论文标题
部分可观测时空混沌系统的无模型预测
A Conditional Randomization Test for Sparse Logistic Regression in High-Dimension
论文作者
论文摘要
确定具有正确置信度的分类模型的相关变量是高维度的核心但艰巨的任务。尽管稀疏逻辑回归在统计和机器学习中的核心作用,但它仍然缺乏一个很好的解决方案来准确推断功能$ p $的数量大于或大于样本数量$ n $。在这里,我们通过改善条件随机测试(CRT)来解决此问题。原始的CRT算法显示出有望作为输出p值的一种方式,同时对测试统计的分布做出了很少的假设。由于即使在温和的高维问题中,也提出了基于蒸馏的更快的解决方案,因此也提出了更快的溶液。然而,它们依靠不切实际的假设并导致低功率解决方案。为了改善这一点,我们提出了\ emph {crt-logit},这是一种结合了可变限制步骤和去相关步骤的算法,该步骤考虑了$ \ ell_1 $ penalizatization的逻辑回归问题的几何形状。我们提供了对该过程的理论分析,并证明了其对模拟的有效性,以及大规模大脑成像和基因组学数据集的实验。
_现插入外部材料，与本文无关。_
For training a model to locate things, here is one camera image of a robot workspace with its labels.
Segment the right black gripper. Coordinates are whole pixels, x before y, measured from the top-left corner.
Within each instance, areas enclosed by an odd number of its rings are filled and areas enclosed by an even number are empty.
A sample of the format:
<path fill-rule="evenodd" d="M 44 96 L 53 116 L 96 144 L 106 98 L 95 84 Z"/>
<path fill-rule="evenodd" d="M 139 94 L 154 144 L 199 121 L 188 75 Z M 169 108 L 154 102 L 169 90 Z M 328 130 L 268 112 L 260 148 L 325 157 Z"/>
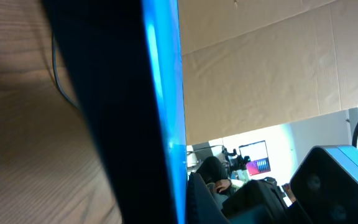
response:
<path fill-rule="evenodd" d="M 280 188 L 266 180 L 250 180 L 223 203 L 222 213 L 231 223 L 290 223 Z"/>

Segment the blue smartphone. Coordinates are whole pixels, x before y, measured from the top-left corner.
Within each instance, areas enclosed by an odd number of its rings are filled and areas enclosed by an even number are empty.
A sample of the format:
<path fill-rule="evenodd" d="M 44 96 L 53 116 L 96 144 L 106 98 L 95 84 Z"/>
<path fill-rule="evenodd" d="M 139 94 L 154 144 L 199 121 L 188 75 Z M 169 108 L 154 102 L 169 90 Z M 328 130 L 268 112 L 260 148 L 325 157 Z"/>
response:
<path fill-rule="evenodd" d="M 186 222 L 176 1 L 44 1 L 125 223 Z"/>

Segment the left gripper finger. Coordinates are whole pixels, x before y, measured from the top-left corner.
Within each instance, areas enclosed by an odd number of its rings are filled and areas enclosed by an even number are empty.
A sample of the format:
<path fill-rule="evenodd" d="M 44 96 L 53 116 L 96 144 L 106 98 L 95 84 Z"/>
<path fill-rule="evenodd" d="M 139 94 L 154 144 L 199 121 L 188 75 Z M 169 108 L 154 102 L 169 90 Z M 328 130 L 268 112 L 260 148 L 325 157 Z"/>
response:
<path fill-rule="evenodd" d="M 198 173 L 191 173 L 188 179 L 186 217 L 188 224 L 230 224 Z"/>

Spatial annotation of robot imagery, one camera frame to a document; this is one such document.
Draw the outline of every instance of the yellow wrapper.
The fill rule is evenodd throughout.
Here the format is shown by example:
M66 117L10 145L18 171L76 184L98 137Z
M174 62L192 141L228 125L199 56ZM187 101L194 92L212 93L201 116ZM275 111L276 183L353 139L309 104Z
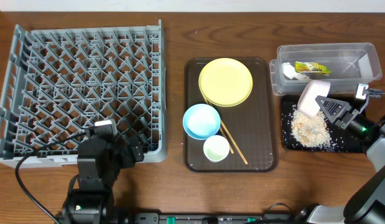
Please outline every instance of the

Identifying the relevant variables for a classification model with correct confidence levels is a central but difficult task in high-dimension. Despite the core role of sparse logistic regression in statistics and machine learning, it still lacks a good solution for accurate inference in the regime where the number of features $p$ is as large as or larger than the number of samples $n$. Here, we tackle this problem by improving the Conditional Randomization Test (CRT). The original CRT algorithm shows promise as a way to output p-values while making few assumptions on the distribution of the test statistics. As it comes with a prohibitive computational cost even in mildly high-dimensional problems, faster solutions based on distillation have been proposed. Yet, they rely on unrealistic hypotheses and result in low-power solutions. To improve this, we propose \emph{CRT-logit}, an algorithm that combines a variable-distillation step and a decorrelation step that takes into account the geometry of $\ell_1$-penalized logistic regression problem. We provide a theoretical analysis of this procedure, and demonstrate its effectiveness on simulations, along with experiments on large-scale brain-imaging and genomics datasets.